SÃO PAULO, 30 de novembro (Reuters) – O mercado de câmbio
deve continuar atento ao cenário externo em dezembro, em meio
aos desdobramentos da crise na Europa, com analistas apostando
que o dólar continuará operando numa estreita faixa de
oscilação.

Nesta terça-feira, a divisa fechou em queda de 0,58
por cento, a 1,714 real, em meio a ajustes em dia de formação
da Ptax que serve referência para a liquidação de contratos
futuros. No mês, a cotação acumulou alta de 0,65 por cento, mas
no ano está em baixa de 1,66 por cento.

Os ingressos de recursos que impediram uma valorização
maior da moeda norte-americana neste mês devem diminuir em
dezembro, uma vez que nesse período geralmente há uma maior
remessa de lucros ao exterior.

“Acredito que vai continuar nessa faixa de 1,70 (real).
Claro que se as coisas na Europa piorarem podemos ver o dólar
dar uma puxada aqui, mas de maneira geral (a cotação) não tem
muita força para subir ou cair”, disse José Roberto Carreira,
gerente de câmbio da Fair Corretora.

Na avaliação de Carreira, o mercado como um todo será mais
“preguiçoso” no próximo mês, com os volumes diminuindo conforme
o final do ano se aproxima.

“Dessa forma, não tem muito para onde o dólar ir. Lá fora,
temos a Europa em crise, mas aqui tem muito investidor vendido
em dólar (apostando na queda da moeda) e as forças se anulam”,
afirmou.

Dados da BM&FBovespa relativos à véspera mostram os
investidores não-residentes sustentando mais de 12 bilhões de
dólares em posições vendidas em moeda estrangeira nos mercados
de dólar futuro e cupom cambial (DDI).

Julio Hegedus, economista da Interbolsa do Brasil, endossou
que o mercado deve continuar de olho nas turbulências no
exterior, mas ainda acredita que a tendência para o dólar no
médio prazo é de queda contra o real.

“A Europa preocupa, e todo final de ano é um pouco mais
complicado, porque você geralmente costuma ver mais remessas de
lucros para fora”, afirmou. “Mas por aqui o mercado está cada
vez mais apostando numa política monetária mais apertada, e
isso de fato colabora para fazer o dólar cair”, acrescentou.
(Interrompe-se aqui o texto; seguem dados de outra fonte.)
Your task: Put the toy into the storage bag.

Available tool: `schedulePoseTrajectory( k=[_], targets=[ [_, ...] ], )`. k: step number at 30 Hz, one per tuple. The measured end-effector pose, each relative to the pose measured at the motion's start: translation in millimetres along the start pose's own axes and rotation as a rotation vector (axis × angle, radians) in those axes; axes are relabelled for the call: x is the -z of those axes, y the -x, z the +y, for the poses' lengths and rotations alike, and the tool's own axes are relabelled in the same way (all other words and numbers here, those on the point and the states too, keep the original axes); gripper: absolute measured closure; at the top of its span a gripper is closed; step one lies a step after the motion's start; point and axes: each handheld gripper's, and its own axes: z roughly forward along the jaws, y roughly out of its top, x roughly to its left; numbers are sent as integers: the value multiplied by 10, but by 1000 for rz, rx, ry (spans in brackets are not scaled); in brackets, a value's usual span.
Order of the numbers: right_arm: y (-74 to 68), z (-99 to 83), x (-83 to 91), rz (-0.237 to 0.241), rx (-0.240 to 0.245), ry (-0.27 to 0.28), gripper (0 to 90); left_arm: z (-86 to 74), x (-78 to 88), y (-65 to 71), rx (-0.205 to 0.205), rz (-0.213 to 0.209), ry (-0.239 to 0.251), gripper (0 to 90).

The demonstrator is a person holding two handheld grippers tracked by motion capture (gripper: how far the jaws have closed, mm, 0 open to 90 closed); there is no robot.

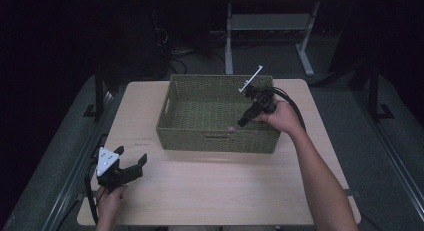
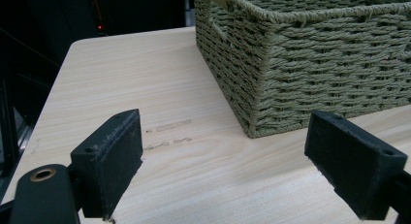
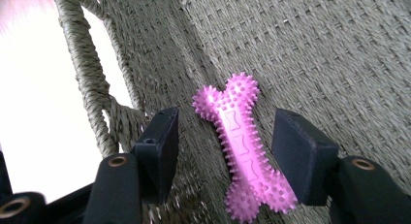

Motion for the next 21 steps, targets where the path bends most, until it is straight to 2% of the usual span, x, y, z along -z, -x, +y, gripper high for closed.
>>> schedulePoseTrajectory(
  k=[11,16,21],
  targets=[
    [-105,-8,132,-27,10,36,369,5,-2,21,-6,-3,-1,130],
    [-187,1,211,-30,26,69,356,4,-3,18,-6,-4,-5,130],
    [-216,-9,239,-38,31,66,347,4,-1,20,-3,-2,-3,130]
  ],
)
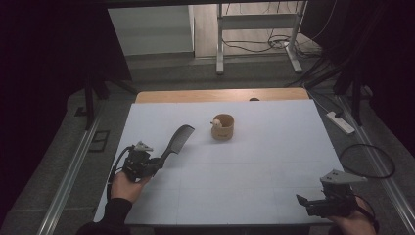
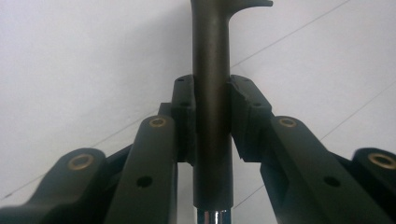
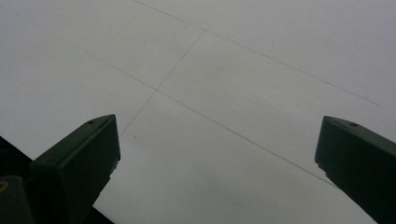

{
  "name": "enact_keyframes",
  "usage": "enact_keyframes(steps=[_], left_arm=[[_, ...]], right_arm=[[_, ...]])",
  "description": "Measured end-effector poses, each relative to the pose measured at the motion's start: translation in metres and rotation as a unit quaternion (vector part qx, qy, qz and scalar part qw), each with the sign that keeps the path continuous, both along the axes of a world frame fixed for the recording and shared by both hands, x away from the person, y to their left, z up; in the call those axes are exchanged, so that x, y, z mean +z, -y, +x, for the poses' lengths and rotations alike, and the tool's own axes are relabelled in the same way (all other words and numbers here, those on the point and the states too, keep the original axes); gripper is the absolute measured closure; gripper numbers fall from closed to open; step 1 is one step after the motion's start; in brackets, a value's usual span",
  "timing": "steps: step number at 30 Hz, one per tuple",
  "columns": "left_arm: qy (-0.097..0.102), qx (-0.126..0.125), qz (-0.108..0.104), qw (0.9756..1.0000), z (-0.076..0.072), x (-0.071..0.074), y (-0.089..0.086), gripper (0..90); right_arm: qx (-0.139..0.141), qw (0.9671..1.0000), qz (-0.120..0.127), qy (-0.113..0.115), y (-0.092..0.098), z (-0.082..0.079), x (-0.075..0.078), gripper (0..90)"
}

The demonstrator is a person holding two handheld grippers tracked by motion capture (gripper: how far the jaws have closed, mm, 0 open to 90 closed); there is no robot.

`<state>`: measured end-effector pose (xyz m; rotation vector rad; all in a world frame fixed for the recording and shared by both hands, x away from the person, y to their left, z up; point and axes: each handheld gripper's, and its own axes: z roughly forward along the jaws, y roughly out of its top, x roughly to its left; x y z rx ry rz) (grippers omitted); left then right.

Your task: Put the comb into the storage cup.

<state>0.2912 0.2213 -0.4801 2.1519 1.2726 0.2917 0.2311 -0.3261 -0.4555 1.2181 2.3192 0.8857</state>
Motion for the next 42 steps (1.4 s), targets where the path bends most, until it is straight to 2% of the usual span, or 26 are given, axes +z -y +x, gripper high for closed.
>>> enact_keyframes(steps=[3, 12, 15, 17, 21, 29, 42], left_arm=[[0.011, -0.001, -0.005, 0.9999, -0.005, 0.003, 0.0, 72.1], [0.024, -0.007, -0.012, 0.9996, -0.019, 0.009, 0.0, 72.1], [0.044, -0.008, -0.02, 0.9988, -0.028, 0.014, 0.0, 72.1], [0.048, -0.009, -0.025, 0.9985, -0.032, 0.016, 0.0, 72.1], [0.05, -0.013, -0.029, 0.9982, -0.038, 0.017, 0.0, 72.1], [0.055, -0.013, -0.055, 0.9969, -0.051, 0.022, 0.001, 72.1], [0.061, -0.025, -0.07, 0.9953, -0.071, 0.028, 0.008, 72.0]], right_arm=[[0.0, 1.0, 0.0, 0.0, 0.0, 0.0, 0.0, 0.0], [0.0, 1.0, -0.001, 0.0, 0.0, 0.0, 0.0, 0.0], [0.0, 1.0, -0.001, 0.0, 0.0, 0.0, 0.0, 0.0], [0.0, 1.0, -0.001, 0.0, 0.0, 0.0, 0.0, 0.0], [0.0, 1.0, 0.0, 0.001, 0.0, 0.0, 0.0, 0.0], [0.001, 1.0, 0.002, 0.001, 0.0, 0.0, 0.0, 0.0], [0.003, 1.0, 0.008, 0.002, 0.001, 0.0, 0.001, 0.0]])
Os players domésticos vêm reforçando expectativas de uma
elevação da Selic no início de 2011, com alguns inclusive
acreditando num aperto monetário já na próxima reunião do
Comitê de Política Monetária (Copom), nos dias 7 e 8 de
dezembro.

No entanto, segundo Hegedus, a moeda norte-americana tem
espaço de baixa limitado, já que um movimento mais intenso de
apreciação do real pode trazer à tona perspectivas de novas
medidas sobre o câmbio por parte do governo.

“O nível de 1,70 (real) é a linha divisória. Sempre que o
dólar cair abaixo disso o mercado vai ficar de olho em novos
ruídos de ações para frear a baixa do dólar.”